I found that by forcing higher clock rates manually through disabling adaptive GPU performance, I see performance go back to being closer to what I'd expect. But still not quite there.
Normally a ghost on these forums, but I had the same problem as you and managed to fix it. In the NVIDIA control panel, there is an option set for adaptive performance optimization. On newer cards, this saves energy by throttling clock speeds when not being taxed by a 3D application. However, the drivers are not optimized for dolphin so the adaptive performance monitor throttles the GPU clock speed to idle.
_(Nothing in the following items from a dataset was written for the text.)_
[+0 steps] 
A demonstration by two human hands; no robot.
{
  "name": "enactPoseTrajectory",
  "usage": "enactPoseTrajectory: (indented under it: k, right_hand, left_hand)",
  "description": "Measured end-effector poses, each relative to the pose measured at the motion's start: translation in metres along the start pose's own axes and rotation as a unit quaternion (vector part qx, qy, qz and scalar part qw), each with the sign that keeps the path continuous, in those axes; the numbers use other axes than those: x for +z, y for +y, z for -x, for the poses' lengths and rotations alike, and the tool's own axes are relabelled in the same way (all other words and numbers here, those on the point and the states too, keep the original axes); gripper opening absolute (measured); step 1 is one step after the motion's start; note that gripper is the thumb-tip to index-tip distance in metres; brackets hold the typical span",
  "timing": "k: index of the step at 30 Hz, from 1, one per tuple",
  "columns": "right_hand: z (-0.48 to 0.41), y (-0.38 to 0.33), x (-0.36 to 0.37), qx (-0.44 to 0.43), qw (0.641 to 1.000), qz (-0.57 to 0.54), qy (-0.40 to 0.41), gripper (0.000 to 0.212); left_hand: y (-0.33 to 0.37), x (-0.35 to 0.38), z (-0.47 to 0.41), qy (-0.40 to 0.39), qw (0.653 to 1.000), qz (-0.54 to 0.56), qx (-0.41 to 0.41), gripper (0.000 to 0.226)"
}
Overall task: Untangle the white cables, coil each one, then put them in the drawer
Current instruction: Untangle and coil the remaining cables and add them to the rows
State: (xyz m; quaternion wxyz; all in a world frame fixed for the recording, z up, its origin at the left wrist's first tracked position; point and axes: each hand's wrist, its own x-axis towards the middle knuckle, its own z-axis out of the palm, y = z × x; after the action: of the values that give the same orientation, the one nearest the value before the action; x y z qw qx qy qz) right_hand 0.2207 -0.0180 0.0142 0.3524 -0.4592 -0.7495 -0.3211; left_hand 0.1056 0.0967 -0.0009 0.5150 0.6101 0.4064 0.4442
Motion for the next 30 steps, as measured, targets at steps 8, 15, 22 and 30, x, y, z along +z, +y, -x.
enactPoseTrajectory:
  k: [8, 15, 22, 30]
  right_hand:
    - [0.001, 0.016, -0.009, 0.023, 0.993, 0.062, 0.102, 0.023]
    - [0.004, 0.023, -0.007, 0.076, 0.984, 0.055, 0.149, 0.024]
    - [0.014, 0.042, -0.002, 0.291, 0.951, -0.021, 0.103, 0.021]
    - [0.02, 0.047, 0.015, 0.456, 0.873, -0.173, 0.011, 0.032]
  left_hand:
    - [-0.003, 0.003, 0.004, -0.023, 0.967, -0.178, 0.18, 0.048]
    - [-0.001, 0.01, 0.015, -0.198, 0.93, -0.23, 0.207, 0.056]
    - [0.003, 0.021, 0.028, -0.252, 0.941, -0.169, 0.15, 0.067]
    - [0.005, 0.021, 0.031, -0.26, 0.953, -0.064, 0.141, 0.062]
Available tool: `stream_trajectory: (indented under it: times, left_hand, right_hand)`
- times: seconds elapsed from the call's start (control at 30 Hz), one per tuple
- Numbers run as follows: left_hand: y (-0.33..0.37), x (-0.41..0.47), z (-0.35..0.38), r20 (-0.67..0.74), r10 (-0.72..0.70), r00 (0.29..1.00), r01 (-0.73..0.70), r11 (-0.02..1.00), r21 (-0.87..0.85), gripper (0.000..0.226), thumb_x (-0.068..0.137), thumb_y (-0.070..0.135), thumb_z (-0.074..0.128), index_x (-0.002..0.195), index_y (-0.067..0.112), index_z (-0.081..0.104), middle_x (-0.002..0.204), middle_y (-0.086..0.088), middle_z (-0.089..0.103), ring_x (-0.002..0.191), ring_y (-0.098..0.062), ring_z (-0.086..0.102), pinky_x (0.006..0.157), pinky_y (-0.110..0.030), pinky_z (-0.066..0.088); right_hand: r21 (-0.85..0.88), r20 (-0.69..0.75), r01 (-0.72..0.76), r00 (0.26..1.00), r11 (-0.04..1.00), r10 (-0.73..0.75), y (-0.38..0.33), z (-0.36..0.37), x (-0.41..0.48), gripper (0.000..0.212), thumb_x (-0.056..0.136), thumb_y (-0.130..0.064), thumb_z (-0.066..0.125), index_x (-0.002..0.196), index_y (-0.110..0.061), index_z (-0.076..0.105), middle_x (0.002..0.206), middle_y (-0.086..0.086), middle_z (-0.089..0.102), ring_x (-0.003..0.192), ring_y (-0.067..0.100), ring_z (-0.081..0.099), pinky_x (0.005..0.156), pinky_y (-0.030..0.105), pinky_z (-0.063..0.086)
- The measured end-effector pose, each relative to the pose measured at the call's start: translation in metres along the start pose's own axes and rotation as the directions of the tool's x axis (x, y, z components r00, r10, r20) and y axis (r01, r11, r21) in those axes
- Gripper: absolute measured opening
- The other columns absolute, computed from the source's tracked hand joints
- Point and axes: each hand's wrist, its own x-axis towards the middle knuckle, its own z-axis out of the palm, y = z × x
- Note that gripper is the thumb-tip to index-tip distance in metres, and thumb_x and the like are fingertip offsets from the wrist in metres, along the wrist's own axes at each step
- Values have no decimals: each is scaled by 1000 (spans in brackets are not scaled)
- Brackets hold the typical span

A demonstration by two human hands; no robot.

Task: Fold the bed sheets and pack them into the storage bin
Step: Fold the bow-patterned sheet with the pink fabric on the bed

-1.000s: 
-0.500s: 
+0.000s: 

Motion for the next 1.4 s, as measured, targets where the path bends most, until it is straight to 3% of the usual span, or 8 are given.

Set it to maximum performance for dolphin and you will see a return to normal stock clock speeds.
(07-06-2013, 03:30 AM)ravexildow Wrote: [ -> ]
(07-03-2013, 11:18 AM)DaRkL3AD3R Wrote: [ -> ]There is some legitimacy in these concerns as I have found with my GTX 780 desktop card. Due to the way Nvidia clocks cards adaptively during gameplay, I am seeing GPU related performance problems and I can't get the card to force higher clock rate to compensate for the performance toll. On my old Radeon 5870 I could do 4xNative on D3D11 and never lose a single frame. Now on my GTX 780 I have to use DX9 otherwise my card severely limits performance. Games are still mostly playable but for benchmarking and turning off frame limit, I see a sizable difference going from 1x to 4x native. Considering this is a top tier GPU on the market right now, that should not be the case.

I found that by forcing higher clock rates manually through disabling adaptive GPU performance, I see performance go back to being closer to what I'd expect. But still not quite there.
Normally a ghost on these forums, but I had the same problem as you and managed to fix it. In the NVIDIA control panel, there is an option set for adaptive performance optimization. On newer cards, this saves energy by throttling clock speeds when not being taxed by a 3D application. However, the drivers are not optimized for dolphin so the adaptive performance monitor throttles the GPU clock speed to idle.

Set it to maximum performance for dolphin and you will see a return to normal stock clock speeds.
I tried that on mine, it didn't make a difference. Would it be memory bandwidth that's slowing me down here?